Energy use in industry: electricity and energy manufacturing

National grid

In the 1980s technology seemed to be booming, but productivity was almost stagnant. Economists dubbed it the “productivity paradox”.

Rewind 100 years. Another remarkable new technology was proving disappointing: electricity.

Some corporations were investing in electric dynamos and motors and installing them in the workplace. Yet the expected surge in productivity did not come.

In 1900, less than 5% of mechanical drive power in American factories was coming from electric motors. The age of steam lingered.

Back then a steam-powered factory was something awe-inspiring.

Until about 1910, plenty of entrepreneurs looked at the new electrical drive system and opted for good old-fashioned steam.

More efficient: electric factories

Electric motors could do much more. Electricity allowed power to be delivered exactly where and when it was needed.

A factory powered by steam needed to be built strong enough to carry huge steel drive shafts, where as one powered by electricity could be light and airy.

Rather than arranging the factory around the logic of the driveshaft, electricity meant you could organise factories on the logic of a production line.

Old factories were dark and dense, while new factories could spread out, with wings and windows allowing natural light and air.

In the old factories, the steam engine would determine the pace. In new factories, workers could do so. As a whole, new factories could be cleaner, safer and more efficient – as the machines only needed to run when in use.

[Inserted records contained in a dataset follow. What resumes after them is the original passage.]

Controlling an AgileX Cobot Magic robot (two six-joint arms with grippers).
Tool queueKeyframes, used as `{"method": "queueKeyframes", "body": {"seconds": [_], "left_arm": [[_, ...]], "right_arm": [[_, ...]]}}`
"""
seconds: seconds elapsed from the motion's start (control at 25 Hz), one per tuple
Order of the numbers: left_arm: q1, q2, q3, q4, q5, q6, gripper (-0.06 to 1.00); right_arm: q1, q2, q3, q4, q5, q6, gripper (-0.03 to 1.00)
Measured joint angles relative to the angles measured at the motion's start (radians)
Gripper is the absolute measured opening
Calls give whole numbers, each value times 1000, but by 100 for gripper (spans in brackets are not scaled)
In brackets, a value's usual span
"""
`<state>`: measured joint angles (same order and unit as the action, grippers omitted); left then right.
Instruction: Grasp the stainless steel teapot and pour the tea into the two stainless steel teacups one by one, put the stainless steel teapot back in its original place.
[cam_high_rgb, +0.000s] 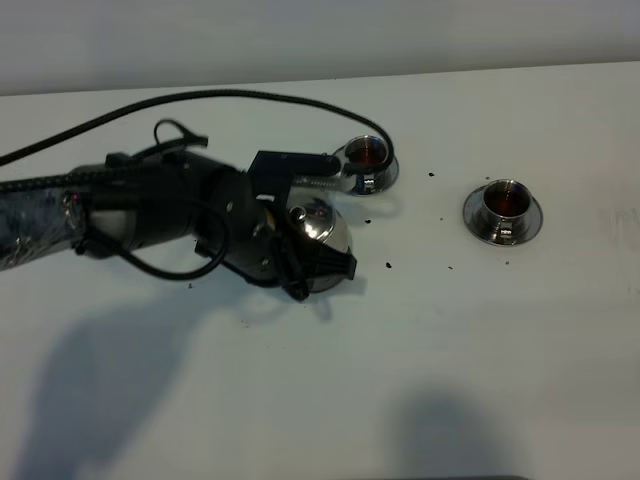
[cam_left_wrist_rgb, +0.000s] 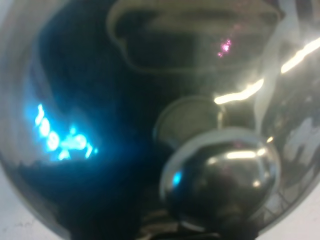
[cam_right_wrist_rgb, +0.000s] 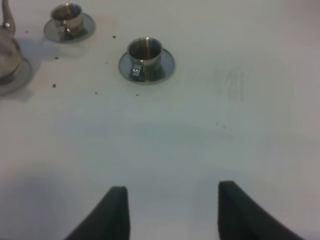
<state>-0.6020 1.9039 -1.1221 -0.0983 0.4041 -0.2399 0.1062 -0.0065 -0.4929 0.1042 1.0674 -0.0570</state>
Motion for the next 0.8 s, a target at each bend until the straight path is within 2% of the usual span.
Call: {"method": "queueKeyframes", "body": {"seconds": [0.28,0.8], "left_arm": [[0,-9,41,0,-77,-27,22],[0,7,41,0,-80,-51,22]], "right_arm": [[0,0,0,0,0,1,40],[0,0,0,0,0,1,40]]}}
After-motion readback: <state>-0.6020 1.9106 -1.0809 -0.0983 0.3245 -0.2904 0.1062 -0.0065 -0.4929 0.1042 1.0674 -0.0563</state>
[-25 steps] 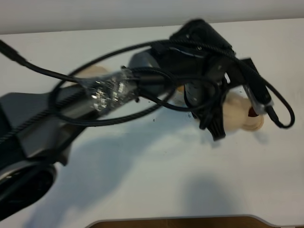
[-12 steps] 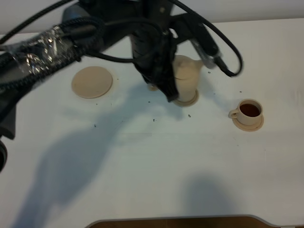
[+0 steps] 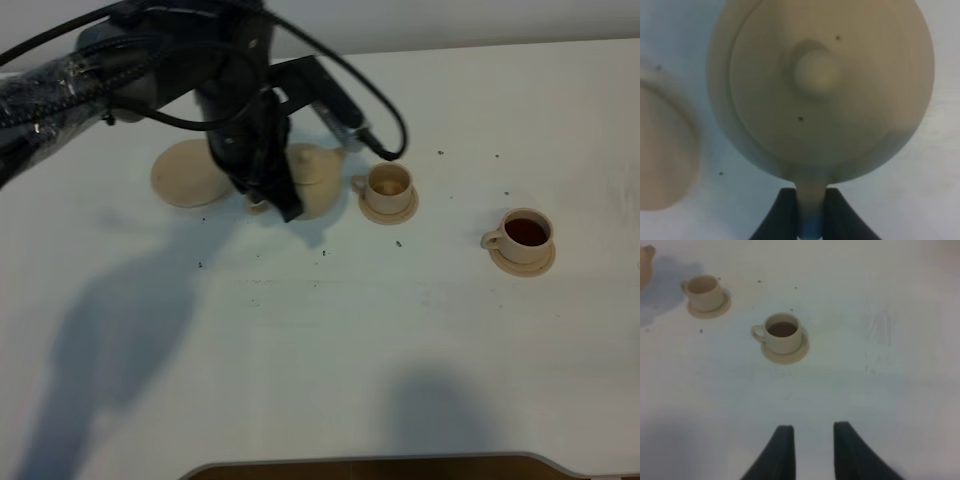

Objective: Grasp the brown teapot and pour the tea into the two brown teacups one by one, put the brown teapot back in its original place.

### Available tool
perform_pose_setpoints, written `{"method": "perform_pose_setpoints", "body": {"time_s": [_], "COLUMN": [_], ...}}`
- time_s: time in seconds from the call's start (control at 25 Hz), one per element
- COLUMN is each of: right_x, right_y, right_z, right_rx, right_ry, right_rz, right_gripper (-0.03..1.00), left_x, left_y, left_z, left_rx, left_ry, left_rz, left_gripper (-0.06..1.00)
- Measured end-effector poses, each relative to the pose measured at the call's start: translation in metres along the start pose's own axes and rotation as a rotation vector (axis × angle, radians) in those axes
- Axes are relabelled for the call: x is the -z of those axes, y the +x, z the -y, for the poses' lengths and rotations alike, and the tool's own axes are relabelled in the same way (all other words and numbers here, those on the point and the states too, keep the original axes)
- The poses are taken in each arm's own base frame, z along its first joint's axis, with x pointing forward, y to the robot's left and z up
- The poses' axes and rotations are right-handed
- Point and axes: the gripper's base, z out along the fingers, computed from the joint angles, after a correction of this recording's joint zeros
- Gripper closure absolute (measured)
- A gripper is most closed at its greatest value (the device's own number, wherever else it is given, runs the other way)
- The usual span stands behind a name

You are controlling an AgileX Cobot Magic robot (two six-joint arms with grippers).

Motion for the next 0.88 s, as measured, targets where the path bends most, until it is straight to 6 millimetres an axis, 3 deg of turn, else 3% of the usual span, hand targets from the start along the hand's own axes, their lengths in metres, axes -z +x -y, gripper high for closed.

However, these results could not come about by simply ripping out the steam engine and replacing it with an electric motor – everything needed to be changed, including the architecture and the production process.

Workers had more autonomy and flexibility, which meant the way in which they were recruited, trained and paid also had to be changed.

It was understandable why factory owners hesitated to switch to electric factories – they didn’t want to get rid of their existing capital. But at the same time, they may have also struggled to imagine the implications of a world where everything needed to adapt to the new technology.

In the end, however, change was unavoidable and it did happen.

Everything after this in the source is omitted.